Ronald Lauder, the heir to a namesake cosmetics fortune and the founder of Manhattan’s Neue Galerie, has reached a restitution agreement over a Gustav Klimt painting he has owned for five decades.
As part of the deal, Lauder agreed to reacquire the work The Black Feather Hat (1910), giving him legal title to it, after returning it to the descendants of its original Jewish owner, Irene Beran. Exact details of the settlement and the amount paid to the Beran heirs have not been disclosed.
The resolution was reached after research into the painting’s ownership record that began in 2018.

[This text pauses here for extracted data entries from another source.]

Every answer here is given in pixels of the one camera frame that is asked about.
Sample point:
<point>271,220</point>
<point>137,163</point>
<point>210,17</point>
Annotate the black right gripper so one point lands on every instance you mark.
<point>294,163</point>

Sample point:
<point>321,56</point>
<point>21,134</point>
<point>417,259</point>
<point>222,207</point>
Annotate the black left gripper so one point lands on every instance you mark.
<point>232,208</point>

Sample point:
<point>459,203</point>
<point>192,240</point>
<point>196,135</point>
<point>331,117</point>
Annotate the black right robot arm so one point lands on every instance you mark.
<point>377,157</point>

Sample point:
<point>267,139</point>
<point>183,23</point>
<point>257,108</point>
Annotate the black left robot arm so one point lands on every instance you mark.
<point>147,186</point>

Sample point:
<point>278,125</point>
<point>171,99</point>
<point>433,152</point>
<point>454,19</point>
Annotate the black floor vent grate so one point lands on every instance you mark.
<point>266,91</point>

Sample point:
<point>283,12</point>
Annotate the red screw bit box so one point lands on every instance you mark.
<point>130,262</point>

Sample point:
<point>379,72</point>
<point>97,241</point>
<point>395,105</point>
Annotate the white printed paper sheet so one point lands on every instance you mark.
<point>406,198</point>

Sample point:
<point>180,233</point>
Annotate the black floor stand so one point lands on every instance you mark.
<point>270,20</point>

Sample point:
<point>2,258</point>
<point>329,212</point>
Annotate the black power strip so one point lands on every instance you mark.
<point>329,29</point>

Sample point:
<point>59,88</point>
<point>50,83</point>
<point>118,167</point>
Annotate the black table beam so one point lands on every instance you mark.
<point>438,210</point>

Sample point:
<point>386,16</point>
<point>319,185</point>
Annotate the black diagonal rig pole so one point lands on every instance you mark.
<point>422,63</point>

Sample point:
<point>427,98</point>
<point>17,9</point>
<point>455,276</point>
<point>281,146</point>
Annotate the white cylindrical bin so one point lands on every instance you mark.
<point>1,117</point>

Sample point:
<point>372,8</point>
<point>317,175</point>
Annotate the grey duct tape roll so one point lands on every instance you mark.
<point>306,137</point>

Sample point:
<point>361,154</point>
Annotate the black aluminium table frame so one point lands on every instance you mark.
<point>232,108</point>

Lauder, who serves a head of the World Jewish Congress, has supported restitution efforts in the past. In a statement, he said that the research efforts “arduously” aimed to trace the work’s ownership but still has left “gaps remaining.”
Lauder first acquired the 1910 painting, a portrait of a red-haired woman, in 1973. At various times, the collector has displayed it at the Neue Galerie, the private Upper East Side museum he established in 2001. Its collection is considered separate from that of Lauder’s private art holdings. The work was last on view at the museum in 2020 as part of an exhibition dedicated to Austrian art, the institution’s area of focus.
Until 1934, the work had been in the collection of Beran, who lived in the city of Brno, in what is now the Czech Republic. Eventually, she fled Europe to avoid Nazi persecution, landing in New York in 1947. Beran was found to have owned the work as far back at 1928.
The painting’s location was undocumented between 1934 and 1957, and it finally resurfacing in an exhibit in Stuttgart, Germany, that was organized an Austrian dealer and known Nazi party member, Friedrich Welz.